Work through the data line by line, gathering every line that has the word "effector".
START INPUT RECORDS
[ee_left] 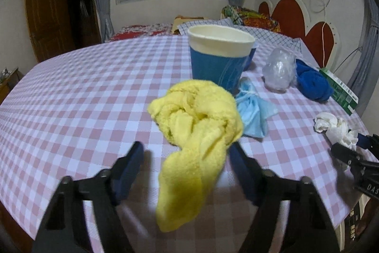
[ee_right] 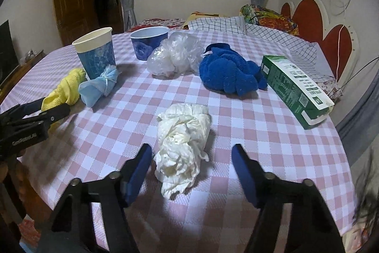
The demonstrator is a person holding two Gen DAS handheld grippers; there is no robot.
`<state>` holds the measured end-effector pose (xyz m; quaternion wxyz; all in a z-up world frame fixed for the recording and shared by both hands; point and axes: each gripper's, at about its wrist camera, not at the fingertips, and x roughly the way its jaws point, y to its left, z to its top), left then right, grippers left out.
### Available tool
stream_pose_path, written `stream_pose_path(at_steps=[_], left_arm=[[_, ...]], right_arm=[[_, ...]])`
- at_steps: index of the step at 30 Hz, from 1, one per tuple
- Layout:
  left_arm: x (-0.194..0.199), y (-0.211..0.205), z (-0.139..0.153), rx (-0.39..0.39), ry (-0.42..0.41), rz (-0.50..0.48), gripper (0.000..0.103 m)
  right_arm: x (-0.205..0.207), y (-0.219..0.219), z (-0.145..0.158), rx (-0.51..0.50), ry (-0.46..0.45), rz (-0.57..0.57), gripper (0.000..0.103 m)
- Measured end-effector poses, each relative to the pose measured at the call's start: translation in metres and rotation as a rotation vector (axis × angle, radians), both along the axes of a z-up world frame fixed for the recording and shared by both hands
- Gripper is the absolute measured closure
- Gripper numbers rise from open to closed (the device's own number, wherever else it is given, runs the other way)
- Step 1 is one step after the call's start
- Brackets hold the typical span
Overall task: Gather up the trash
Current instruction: 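Grasp the yellow cloth with the left tool while the right tool grasps the white tissues, then carry the yellow cloth and white tissues over the black trash bin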
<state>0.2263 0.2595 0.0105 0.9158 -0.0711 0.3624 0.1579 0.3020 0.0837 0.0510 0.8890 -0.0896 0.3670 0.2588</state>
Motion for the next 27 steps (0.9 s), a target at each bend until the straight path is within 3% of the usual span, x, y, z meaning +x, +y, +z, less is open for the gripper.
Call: stream_pose_path(at_steps=[4, 6, 15, 27], left_arm=[[0.0, -0.002, 0.0, 0.004, -0.01, -0.007, 0.056], [-0.001, -0.002, 0.0, -0.003, -0.02, -0.017, 0.087], [-0.037, -0.013, 0.012, 0.039, -0.117, -0.023, 0.093], [-0.074, -0.065, 0.016, 0.055, -0.152, -0.1, 0.095]], right_arm=[[0.001, 0.001, -0.002, 0.008, 0.004, 0.011, 0.053], [0.0, 0.001, -0.002, 0.013, 0.004, 0.017, 0.067], [-0.014, -0.019, 0.005, 0.055, -0.023, 0.002, 0.071], [-0.053, -0.054, 0.018, 0.061, -0.081, -0.026, 0.071]])
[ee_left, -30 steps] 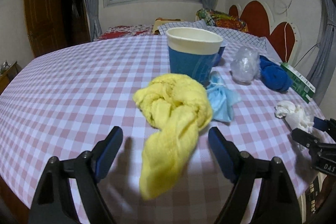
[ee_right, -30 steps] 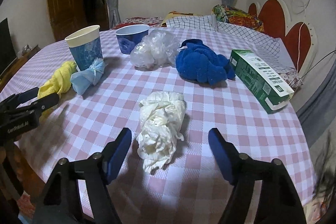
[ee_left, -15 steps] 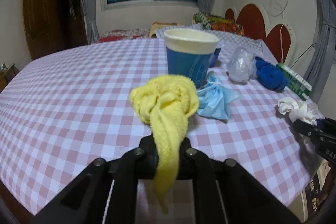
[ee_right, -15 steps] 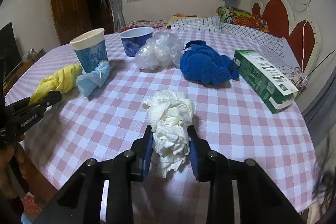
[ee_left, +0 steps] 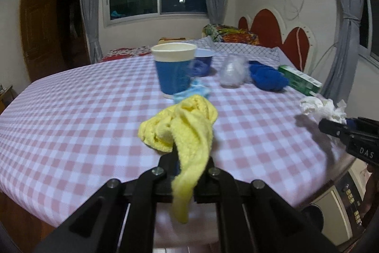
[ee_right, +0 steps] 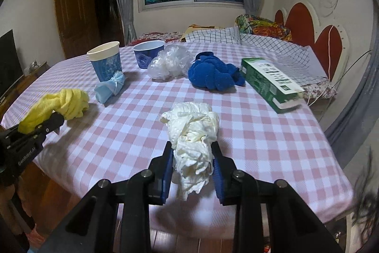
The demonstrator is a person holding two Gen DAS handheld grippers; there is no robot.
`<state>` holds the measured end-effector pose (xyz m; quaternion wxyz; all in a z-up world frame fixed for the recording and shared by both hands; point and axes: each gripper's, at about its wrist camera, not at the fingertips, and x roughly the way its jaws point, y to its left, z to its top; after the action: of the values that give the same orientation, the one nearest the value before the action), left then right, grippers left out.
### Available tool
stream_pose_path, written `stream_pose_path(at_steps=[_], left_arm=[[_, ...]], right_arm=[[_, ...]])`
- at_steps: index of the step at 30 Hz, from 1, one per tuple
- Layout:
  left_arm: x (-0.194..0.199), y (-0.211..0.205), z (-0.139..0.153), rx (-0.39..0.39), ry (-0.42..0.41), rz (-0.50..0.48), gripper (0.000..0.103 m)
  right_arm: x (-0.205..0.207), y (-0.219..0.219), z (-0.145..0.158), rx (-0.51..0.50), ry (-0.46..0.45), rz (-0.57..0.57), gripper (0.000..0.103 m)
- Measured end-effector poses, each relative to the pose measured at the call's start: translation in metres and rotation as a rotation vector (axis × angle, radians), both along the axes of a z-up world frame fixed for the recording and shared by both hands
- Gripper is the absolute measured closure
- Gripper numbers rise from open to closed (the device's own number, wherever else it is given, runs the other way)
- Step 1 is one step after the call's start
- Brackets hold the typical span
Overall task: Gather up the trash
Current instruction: 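Carry the yellow cloth and white tissues over the black trash bin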
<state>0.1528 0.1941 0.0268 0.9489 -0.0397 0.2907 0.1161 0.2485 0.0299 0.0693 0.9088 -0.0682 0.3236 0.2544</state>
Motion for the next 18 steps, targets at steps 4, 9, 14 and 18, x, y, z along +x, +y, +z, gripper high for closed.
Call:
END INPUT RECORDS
_EXERCISE RESULT_
`<state>` holds the measured end-effector pose (xyz m; quaternion wxyz; all in a z-up world frame fixed for the recording and shared by both hands; point and axes: each gripper's, at about its wrist camera, not at the fingertips, and x roughly the way its jaws point, y to its left, z to its top), left then right, grippers left out.
- Measured end-effector poses, each relative to the pose measured at the call's start: translation in metres and rotation as a rotation vector (axis × angle, radians), both along the axes of a z-up world frame fixed for the recording and shared by both hands
`<state>` holds the measured end-effector pose (xyz m; quaternion wxyz; all in a z-up world frame fixed for the recording and shared by both hands; point and axes: each gripper's, at about its wrist camera, not at the fingertips, and x roughly the way its jaws point, y to its left, z to its top; after the action: of the values that give the same orientation, the one nearest the value before the action), left then right, grippers left out.
- Measured end-effector poses, each relative to the pose measured at the call's start: translation in metres and rotation as a rotation vector (axis × angle, radians), both along the axes of a z-up world frame fixed for the recording and shared by both hands

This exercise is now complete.